- **Task item**: Within the data below, count the lines that include the word "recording". Provide the number and nothing further.

⁂

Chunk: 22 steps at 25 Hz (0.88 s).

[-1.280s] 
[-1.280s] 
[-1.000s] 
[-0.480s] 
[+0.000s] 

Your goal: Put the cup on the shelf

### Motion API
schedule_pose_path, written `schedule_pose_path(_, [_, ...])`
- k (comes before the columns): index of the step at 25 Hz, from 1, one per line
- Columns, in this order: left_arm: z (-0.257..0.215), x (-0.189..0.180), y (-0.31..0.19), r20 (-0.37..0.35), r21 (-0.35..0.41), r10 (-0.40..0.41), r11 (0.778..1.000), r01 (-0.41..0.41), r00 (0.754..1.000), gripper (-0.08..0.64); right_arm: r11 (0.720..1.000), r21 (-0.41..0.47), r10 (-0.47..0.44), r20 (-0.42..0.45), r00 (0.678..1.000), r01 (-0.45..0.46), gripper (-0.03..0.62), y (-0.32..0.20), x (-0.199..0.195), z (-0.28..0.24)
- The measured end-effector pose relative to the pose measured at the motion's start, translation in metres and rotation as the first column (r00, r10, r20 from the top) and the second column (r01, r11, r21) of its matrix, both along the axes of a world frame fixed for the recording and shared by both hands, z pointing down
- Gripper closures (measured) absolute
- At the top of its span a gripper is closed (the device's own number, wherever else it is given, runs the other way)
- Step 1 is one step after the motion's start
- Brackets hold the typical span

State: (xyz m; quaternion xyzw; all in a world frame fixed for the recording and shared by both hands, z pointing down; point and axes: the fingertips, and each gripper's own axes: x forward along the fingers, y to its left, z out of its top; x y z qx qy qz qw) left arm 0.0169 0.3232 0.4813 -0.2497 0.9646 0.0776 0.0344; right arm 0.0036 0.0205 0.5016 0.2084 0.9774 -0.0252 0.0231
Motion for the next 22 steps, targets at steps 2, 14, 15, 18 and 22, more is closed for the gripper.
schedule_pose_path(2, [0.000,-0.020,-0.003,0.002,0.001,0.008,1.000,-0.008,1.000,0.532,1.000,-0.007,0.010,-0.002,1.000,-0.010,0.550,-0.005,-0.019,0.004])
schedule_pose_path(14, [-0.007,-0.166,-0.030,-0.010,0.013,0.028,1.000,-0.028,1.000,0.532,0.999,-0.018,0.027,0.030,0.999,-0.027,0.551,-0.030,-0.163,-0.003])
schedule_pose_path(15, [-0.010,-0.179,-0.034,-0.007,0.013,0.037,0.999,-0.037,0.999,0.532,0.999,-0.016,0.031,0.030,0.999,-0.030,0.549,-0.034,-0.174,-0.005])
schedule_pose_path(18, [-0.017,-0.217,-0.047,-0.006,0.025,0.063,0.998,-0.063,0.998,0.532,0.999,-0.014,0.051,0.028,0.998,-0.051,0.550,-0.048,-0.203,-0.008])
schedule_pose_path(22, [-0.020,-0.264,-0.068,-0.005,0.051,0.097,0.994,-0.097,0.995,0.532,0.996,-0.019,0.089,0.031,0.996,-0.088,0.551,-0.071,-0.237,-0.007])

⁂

- **Result of this task**: 2